## Task instructions
Output the material exactly, line by line.

## Data below

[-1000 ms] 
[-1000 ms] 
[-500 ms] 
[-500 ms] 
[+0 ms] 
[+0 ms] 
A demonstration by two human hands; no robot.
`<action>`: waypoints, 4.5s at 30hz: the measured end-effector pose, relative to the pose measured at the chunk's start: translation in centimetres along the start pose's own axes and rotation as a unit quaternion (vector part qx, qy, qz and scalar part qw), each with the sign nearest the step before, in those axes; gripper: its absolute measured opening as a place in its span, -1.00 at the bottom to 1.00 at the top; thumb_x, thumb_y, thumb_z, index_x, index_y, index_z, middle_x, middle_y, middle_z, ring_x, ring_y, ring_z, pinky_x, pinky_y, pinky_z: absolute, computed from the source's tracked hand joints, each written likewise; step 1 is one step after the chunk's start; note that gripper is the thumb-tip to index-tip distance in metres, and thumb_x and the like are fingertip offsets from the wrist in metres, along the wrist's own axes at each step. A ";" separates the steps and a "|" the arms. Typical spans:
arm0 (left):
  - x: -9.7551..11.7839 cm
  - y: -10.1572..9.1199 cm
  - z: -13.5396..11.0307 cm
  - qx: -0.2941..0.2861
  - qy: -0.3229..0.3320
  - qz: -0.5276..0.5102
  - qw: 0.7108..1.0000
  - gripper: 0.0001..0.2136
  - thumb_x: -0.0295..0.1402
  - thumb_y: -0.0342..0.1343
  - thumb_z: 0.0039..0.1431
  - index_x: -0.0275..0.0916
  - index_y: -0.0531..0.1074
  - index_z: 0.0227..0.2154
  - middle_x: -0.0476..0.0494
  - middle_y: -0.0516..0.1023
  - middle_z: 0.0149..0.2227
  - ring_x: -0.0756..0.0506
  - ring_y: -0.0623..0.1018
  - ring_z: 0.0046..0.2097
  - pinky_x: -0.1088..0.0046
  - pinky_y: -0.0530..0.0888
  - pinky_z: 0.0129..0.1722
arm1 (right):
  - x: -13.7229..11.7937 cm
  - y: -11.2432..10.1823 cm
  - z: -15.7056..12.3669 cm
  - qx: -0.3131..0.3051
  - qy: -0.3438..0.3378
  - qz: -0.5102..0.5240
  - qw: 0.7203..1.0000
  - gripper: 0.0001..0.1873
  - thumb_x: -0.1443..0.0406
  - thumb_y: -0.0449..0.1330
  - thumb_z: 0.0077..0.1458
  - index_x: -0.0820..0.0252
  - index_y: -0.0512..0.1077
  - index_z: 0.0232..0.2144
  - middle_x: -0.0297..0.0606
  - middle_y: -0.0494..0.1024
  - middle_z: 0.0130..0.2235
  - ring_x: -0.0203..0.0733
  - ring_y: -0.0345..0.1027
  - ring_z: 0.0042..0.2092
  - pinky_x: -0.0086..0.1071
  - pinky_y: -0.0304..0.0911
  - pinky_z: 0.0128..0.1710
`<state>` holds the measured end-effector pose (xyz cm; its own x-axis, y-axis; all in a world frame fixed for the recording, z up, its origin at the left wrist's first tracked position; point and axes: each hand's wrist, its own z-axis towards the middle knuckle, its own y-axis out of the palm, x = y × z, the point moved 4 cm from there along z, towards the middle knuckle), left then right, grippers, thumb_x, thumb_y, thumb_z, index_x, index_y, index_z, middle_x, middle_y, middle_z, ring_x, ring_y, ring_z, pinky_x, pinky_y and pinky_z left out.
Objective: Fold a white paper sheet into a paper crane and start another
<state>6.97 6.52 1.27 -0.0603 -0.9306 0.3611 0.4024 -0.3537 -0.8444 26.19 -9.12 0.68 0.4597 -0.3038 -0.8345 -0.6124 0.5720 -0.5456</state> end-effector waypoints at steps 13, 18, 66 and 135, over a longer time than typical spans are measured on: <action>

## The answer
[-1000 ms] 
[-1000 ms] 
[-500 ms] 
[-500 ms] 
[+0 ms] 
[+0 ms] 
A demonstration by two human hands; no robot.
`<action>`: waypoints, 4.5s at 30hz: the measured end-effector pose, relative to the pose measured at the chunk's start: translation in centimetres along the start pose's own axes and rotation as a unit quaternion (vector part qx, qy, qz and scalar part qw), each with the sign nearest the step before, in those axes; gripper: its absolute measured opening as a place in its span, -1.00 at the bottom to 1.00 at the top; thumb_x, thumb_y, thumb_z, index_x, index_y, index_z, middle_x, middle_y, middle_z, ring_x, ring_y, ring_z, pinky_x, pinky_y, pinky_z: absolute, computed from the source's tracked hand joints, each written likewise; step 1 is one step after the chunk's start; note that gripper is the thumb-tip to index-tip distance in metres, and thumb_x and the like are fingertip offsets from the wrist in metres, along the wrist's own axes at each step. A ";" separates the steps and a "|" the arms. Typical spans:
arm0 (left):
  - x: -9.7551..11.7839 cm
  - y: -10.1572..9.1199 cm
  - z: -13.5396..11.0307 cm
  - qx: -0.2941..0.2861
  - qy: -0.3229..0.3320
  - qz: -0.5276..0.5102
  - qw: 0.7108..1.0000
  - gripper: 0.0001..0.2136
  - thumb_x: -0.0295..0.1402
  - thumb_y: -0.0342..0.1343
  - thumb_z: 0.0039..0.1431
  - index_x: -0.0275..0.0916
  - index_y: -0.0531..0.1074
  - index_z: 0.0227..0.2154
  - middle_x: -0.0476..0.0494
  - middle_y: -0.0516..0.1023
  - middle_z: 0.0149..0.2227
  - ring_x: -0.0756..0.0506
  - ring_y: -0.0623..0.1018
  - ring_z: 0.0046..0.2097
  - pinky_x: -0.1088..0.0046
  - pinky_y: -0.0530..0.0888
  - pinky_z: 0.0129..0.1722
arm1 (right):
  - x: -13.7229..11.7937 cm
  - y: -11.2432..10.1823 cm
  - z: -15.7056..12.3669 cm
  - qx: -0.3131..0.3051
  - qy: -0.3438..0.3378
  - qz: -0.5102..0.5240
  - qw: 0.7203..1.0000
  - gripper: 0.0001..0.1873
  - thumb_x: -0.1443..0.0406
  - thumb_y: -0.0449..0.1330
  - thumb_z: 0.0077..0.1458
  - index_x: -0.0820..0.0252
  - index_y: -0.0512..0.1077
  - index_z: 0.0232..0.2144
  - middle_x: -0.0297..0.0606
  - middle_y: -0.0494..0.1024
  - middle_z: 0.0130..0.2235
  - ring_x: -0.0203..0.0733
  - ring_y: -0.0345..0.1027
  - ring_z: 0.0042..0.2092
  - pinky_x: -0.0086..0.1071
  - pinky_y: -0.0304..0.0911
  - pinky_z: 0.0128..0.1710
`<state>` holds the measured end-effector pose (xyz cm; its own x-axis, y-axis; all in a world frame fixed for the recording, z up, its origin at the left wrist's first tracked position; point and axes: each hand's wrist, its own z-axis towards the middle knuckle, its own y-axis out of the palm, x = y × z, the point moved 4 cm from there along z, towards the middle knuckle), left then right, grippers, thumb_x, thumb_y, thumb_z, index_x, index_y, index_z, middle_x, middle_y, middle_z, ring_x, ring_y, ring_z, pinky_x, pinky_y and pinky_z left out.
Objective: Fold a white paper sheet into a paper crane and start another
<state>6.97 6.52 1.27 -0.0603 -0.9306 0.3611 0.4024 -0.3537 -0.8444 26.19 -9.12 0.68 0.4597 -0.3038 -0.8345 -0.6124 0.5720 -0.5456</state> end-effector waypoints at steps 13, 18, 66 and 135, over a longer time than typical spans are measured on: <action>

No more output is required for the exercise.